🚀 Feature: Scaling simulation with Zero Infinity
🔖 Feature description
Support Deep speed Zero Infinity in the multiprocessing job executor
🎤 Pitch
The actor system can support large-scale worker modeling. However, the ML Job Executor is still limited to the GPU memory in spawning new processes. To scale up to larger FL simulations, we have to use CPU-bound and nVME memory along with the GPU computations. Zero-Infinity proposes an offloading engine to train a Trillion Parameter model over a single NVIDIA DGX-2 pod.
This can help us remove the memory limitations from GPU to support larger parallel FL workloads.
📖 Additional Content
Abstract of the Paper
In this paper, we present ZeRO-Infinity, a novel heterogeneous system technology that leverages GPU, CPU, and NVMe memory to allow for unprecedented model scale on limited resources without requiring model code refactoring. At the same time, it achieves excellent training throughput and scalability, unencumbered by the limited CPU or NVMe bandwidth.
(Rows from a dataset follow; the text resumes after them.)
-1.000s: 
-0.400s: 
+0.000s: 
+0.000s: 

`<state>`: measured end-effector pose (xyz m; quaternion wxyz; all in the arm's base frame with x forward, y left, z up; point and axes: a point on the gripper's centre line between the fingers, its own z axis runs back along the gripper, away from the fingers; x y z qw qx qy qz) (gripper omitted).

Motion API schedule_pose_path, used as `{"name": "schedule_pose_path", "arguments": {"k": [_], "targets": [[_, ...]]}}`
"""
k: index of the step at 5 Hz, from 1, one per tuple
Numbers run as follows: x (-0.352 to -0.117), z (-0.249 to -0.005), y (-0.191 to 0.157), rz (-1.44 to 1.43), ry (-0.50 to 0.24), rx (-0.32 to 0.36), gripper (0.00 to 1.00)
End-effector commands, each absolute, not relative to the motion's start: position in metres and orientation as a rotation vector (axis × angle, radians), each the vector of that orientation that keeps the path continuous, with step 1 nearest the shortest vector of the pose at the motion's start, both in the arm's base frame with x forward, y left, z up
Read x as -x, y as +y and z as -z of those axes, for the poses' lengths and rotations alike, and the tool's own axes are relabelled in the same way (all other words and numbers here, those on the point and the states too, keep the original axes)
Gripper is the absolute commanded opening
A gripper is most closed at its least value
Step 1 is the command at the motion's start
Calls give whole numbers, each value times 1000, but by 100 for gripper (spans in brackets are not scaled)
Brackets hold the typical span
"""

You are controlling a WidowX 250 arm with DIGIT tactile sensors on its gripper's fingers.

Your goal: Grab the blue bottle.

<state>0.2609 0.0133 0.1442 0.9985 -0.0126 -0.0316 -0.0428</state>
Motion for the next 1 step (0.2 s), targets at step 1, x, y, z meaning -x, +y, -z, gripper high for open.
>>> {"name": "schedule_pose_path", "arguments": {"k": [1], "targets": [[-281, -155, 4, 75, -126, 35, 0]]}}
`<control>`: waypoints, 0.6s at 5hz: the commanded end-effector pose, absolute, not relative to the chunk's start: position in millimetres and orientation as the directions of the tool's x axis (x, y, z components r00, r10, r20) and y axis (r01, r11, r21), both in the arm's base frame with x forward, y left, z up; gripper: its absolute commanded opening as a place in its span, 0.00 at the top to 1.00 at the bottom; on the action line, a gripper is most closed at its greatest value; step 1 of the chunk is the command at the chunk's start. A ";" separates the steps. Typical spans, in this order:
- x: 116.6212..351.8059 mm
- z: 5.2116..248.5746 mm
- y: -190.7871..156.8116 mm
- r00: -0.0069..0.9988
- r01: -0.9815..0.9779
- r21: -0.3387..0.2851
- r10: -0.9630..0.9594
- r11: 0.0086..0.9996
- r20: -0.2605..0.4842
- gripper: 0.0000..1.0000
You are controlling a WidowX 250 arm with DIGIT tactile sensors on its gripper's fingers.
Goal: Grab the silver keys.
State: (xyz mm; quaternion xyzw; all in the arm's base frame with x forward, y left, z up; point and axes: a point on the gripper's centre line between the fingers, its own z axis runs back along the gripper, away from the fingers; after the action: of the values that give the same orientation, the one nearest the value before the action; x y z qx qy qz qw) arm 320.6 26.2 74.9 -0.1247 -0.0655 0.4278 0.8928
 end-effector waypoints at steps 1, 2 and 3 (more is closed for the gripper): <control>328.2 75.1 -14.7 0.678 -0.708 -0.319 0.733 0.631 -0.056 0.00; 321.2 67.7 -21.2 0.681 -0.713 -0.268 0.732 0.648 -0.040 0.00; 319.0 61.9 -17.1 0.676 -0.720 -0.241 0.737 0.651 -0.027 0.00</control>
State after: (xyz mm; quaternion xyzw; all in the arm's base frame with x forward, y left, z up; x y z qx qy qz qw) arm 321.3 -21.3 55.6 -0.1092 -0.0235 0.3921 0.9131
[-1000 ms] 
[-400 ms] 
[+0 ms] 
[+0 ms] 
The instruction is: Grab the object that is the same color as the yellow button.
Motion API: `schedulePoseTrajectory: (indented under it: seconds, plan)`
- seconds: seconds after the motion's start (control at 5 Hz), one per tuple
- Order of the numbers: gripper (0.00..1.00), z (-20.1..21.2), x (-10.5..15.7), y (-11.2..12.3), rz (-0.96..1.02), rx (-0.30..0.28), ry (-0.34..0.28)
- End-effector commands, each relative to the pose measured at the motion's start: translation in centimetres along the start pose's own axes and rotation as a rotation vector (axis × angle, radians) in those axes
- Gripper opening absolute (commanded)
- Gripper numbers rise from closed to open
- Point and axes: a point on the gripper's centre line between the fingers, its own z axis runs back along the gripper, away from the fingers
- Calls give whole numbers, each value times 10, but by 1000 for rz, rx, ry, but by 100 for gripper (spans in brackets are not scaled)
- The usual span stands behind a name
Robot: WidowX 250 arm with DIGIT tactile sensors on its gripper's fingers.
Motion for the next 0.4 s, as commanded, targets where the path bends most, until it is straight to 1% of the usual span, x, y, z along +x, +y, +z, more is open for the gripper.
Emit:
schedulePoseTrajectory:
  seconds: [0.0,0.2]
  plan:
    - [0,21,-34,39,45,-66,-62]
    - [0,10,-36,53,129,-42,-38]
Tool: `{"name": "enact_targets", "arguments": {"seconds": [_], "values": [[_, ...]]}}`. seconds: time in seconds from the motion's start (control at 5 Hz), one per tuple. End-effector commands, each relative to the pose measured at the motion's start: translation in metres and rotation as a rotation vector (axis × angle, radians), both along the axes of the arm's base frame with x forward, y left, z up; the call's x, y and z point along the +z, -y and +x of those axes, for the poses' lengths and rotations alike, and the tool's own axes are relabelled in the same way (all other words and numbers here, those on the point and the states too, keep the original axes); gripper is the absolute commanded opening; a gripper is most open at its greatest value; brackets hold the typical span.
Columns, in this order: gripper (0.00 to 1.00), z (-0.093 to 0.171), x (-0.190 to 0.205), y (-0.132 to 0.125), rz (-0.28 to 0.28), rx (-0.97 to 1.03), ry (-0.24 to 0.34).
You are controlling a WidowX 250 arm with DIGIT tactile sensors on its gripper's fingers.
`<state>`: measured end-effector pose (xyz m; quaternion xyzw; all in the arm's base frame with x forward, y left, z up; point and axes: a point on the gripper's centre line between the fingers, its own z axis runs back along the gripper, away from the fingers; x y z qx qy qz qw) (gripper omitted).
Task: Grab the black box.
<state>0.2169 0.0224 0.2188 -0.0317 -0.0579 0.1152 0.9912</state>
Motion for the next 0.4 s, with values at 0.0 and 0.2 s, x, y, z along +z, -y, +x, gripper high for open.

ZeRO-Infinity can fit models with tens and even hundreds of trillions of parameters for training on current generation GPU clusters. It can be used to fine-tune trillion parameter models on a single NVIDIA DGX-2 node, making large models more accessible. In terms of training throughput and scalability, it sustains over 25 petaflops on 512 NVIDIA V100 GPUs (40% of peak), while also demonstrating super linear scalability. An open source implementation of ZeRO-Infinity is available through DeepSpeed
👀 Have you spent some time to check if this issue has been raised before?
- [X] I checked and didn't find similar issue
🏢 Have you read the Code of Conduct?
- [X] I have read the Code of Conduct